The Oscar-Nominated ‘A Fantastic Woman’ Depicts A Transgender Woman’s Fight For What’s Hers

Sony Pictures Classics

The title of A Fantastic Woman, the Oscar-nominated new film from Chilean filmmaker Sebastián Lelio (Gloria), never gets spoken aloud, but it doesn’t have to. It’s the under-the-surface assertion of everything Marina (Daniela Vega), the film’s young transgender protagonist, says and does — the way she carries herself, the way she talks to others, and the way she talks about herself when talking back to others who see her differently. She is a fantastic woman, even if the world doesn’t always see her that way.

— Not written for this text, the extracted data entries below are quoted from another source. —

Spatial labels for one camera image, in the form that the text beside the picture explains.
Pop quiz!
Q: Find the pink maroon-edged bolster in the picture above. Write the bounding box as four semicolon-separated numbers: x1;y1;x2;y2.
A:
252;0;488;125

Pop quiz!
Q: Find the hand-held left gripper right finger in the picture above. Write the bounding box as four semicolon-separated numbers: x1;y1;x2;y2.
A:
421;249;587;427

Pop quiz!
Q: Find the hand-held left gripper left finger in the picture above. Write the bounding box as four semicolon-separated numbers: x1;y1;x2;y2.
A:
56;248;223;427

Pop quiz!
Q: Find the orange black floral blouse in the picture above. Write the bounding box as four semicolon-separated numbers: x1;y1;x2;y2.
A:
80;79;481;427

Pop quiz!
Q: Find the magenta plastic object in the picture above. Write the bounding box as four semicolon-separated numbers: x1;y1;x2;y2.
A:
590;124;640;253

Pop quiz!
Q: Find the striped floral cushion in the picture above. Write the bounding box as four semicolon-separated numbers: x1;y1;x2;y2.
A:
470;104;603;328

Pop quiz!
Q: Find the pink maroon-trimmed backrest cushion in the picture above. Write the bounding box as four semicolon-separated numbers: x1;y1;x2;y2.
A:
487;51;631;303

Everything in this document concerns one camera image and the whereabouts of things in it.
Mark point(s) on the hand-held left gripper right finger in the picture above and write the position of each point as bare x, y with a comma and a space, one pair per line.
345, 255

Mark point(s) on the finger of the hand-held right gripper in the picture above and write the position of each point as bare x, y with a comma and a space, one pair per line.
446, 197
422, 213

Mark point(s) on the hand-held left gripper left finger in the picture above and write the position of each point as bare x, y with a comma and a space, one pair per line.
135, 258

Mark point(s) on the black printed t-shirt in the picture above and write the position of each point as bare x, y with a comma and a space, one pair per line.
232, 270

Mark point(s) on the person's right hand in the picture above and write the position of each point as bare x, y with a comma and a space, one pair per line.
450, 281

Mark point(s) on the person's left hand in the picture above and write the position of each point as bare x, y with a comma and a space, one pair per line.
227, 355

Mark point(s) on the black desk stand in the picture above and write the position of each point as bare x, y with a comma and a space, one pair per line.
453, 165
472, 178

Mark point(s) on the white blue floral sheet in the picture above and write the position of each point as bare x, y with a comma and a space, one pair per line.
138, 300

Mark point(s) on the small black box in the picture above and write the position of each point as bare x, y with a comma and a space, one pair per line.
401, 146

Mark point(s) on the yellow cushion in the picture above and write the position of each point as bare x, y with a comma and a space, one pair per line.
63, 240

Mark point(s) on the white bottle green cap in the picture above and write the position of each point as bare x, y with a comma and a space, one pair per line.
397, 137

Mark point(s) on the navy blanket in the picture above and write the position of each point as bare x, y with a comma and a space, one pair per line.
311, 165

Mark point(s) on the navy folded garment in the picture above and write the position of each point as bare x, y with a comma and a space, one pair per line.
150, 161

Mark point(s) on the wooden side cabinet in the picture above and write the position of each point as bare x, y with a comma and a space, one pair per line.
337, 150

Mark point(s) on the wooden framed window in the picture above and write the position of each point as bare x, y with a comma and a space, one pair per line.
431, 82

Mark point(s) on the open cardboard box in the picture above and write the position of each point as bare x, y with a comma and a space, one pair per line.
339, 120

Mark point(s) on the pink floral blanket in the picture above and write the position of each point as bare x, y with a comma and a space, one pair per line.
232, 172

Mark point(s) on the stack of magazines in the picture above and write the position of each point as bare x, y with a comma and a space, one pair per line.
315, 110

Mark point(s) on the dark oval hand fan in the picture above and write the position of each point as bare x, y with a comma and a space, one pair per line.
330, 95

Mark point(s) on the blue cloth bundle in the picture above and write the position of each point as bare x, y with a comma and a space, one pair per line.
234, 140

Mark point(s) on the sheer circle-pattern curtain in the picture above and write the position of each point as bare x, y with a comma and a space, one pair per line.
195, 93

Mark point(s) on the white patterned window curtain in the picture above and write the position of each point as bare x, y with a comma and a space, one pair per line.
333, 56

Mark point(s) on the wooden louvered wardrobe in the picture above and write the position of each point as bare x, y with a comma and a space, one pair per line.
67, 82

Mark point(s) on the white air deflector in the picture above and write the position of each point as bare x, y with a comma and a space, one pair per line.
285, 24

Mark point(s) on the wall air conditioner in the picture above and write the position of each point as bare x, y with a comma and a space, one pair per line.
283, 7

As the film opens, one person clearly does agree. Orlando (Francisco Reyes), a fifty-something Santiago businessman goes about his day, visiting a spa, tending to business and then ending his evening in a club where he’s hypnotized by Marina’s singing. They, we soon learn, know each other quite well. And after spending the evening together talking about plans for an upcoming vacation they return to the apartment they share, make love, then go to sleep. It’s seemingly just another memorable evening in a happy relationship, but it ends badly: Orlando wakes up with a headache and falls down some stairs before Marina can rush him to the hospital where he dies.

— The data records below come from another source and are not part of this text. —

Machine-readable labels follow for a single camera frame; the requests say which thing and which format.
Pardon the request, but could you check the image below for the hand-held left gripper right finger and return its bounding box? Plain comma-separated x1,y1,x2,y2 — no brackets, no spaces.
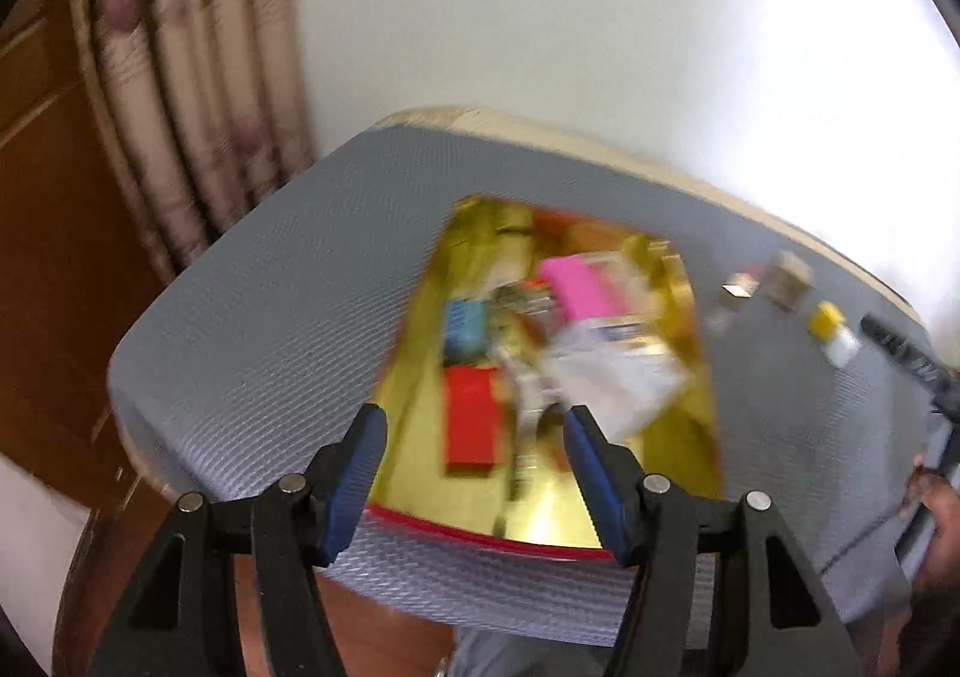
562,405,860,677

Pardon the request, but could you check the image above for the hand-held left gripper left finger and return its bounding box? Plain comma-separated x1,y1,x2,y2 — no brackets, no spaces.
86,403,389,677

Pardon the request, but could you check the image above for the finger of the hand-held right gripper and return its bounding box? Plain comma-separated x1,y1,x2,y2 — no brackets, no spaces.
861,313,960,423

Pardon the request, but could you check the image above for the red tin box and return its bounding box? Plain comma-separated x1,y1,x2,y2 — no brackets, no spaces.
364,193,725,564

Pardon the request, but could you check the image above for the gold lipstick tube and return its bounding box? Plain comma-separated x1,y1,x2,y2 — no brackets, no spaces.
499,354,560,506

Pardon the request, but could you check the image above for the clear plastic packet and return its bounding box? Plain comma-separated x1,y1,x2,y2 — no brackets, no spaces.
540,313,695,438

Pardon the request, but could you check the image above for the red rectangular block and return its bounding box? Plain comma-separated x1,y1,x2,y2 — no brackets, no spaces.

Marina soon finds her life thrown into chaos. She’s viewed with suspicion by the hospital and the police, who ask what kind of relationship they had. Even a seemingly sympathetic inspector brings her worst assumptions to the case, barely hiding her prejudices when she says, “I know perfectly well what happens to people, sorry, women like you.” In time, her interest turns into insistence, as Marina finds herself pulled into the police station and forced to disrobe as part of the investigation, submitting to the violation of her privacy in an attempt to prove her innocence.

At this point it looks pretty obvious where A Fantastic Woman is headed, becoming a story of an innocent woman accused of a crime she didn’t commit. Then it doesn’t. This happens again, when Marina clash’s with Orlando’s family, including an ex-wife who calls her a “chimera” and a son who threatens her and later starts to make some of those threats real. But then, again, Lelio steers the film away from its obvious path and toward an unknown destination.

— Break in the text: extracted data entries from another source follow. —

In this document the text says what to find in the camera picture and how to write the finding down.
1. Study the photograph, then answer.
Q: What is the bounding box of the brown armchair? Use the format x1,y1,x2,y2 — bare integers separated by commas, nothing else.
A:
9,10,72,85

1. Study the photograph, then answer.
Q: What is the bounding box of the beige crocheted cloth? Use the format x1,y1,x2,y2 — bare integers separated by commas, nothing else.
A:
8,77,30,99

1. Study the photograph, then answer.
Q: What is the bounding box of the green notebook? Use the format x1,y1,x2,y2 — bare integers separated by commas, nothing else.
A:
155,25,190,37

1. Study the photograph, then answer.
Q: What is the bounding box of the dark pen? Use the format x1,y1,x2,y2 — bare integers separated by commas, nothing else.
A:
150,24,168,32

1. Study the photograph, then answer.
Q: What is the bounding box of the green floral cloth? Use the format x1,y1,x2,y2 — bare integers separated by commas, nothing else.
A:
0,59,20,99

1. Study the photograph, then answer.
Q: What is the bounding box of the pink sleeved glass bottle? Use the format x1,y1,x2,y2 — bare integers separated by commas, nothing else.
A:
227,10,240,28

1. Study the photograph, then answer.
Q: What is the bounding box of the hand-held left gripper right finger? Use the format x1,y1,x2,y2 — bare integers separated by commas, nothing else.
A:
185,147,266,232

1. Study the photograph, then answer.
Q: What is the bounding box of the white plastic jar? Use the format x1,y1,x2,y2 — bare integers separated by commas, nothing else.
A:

Ultimately, though it doesn’t shy away from depicting Marina’s vulnerabilities, this is a film more about perseverance than victimhood. And persevering requires a lot of steel and savvy. The film stays close to Marina as she’s forced to figure out how to deal with each new person she encounters, sizing them up, considering where they stand with her and what they think of her identity, sometimes having to read between the lines to find a hidden agenda. Lelio skillfully puts viewers in Marina’s shoes as others look at her with puzzlement, or worse. Just walking down the street requires careful attention and a keen eye for threats.

Vega’s remarkable as Marina. Her character never opens up to anyone, but Vega skillfully conveys an inner life governed by sadness and a will for self-preservation. Open and charming in the film’s opening scenes, Marina barely smiles after Orlando’s death, pushing forward while doing her best to hide her heartbreak. A few nicely staged fantasy sequences provide some hints of her thoughts, but the film’s power mostly comes from Vega’s subtle work and Lelio’s commitment to telling her story by staying close by her side as she navigates a world seemingly determined to push her away from the life she wants to live and keep her from the place she knows to be her own.

A Fantastic Woman opens in limited release Friday, February 2 before expanding.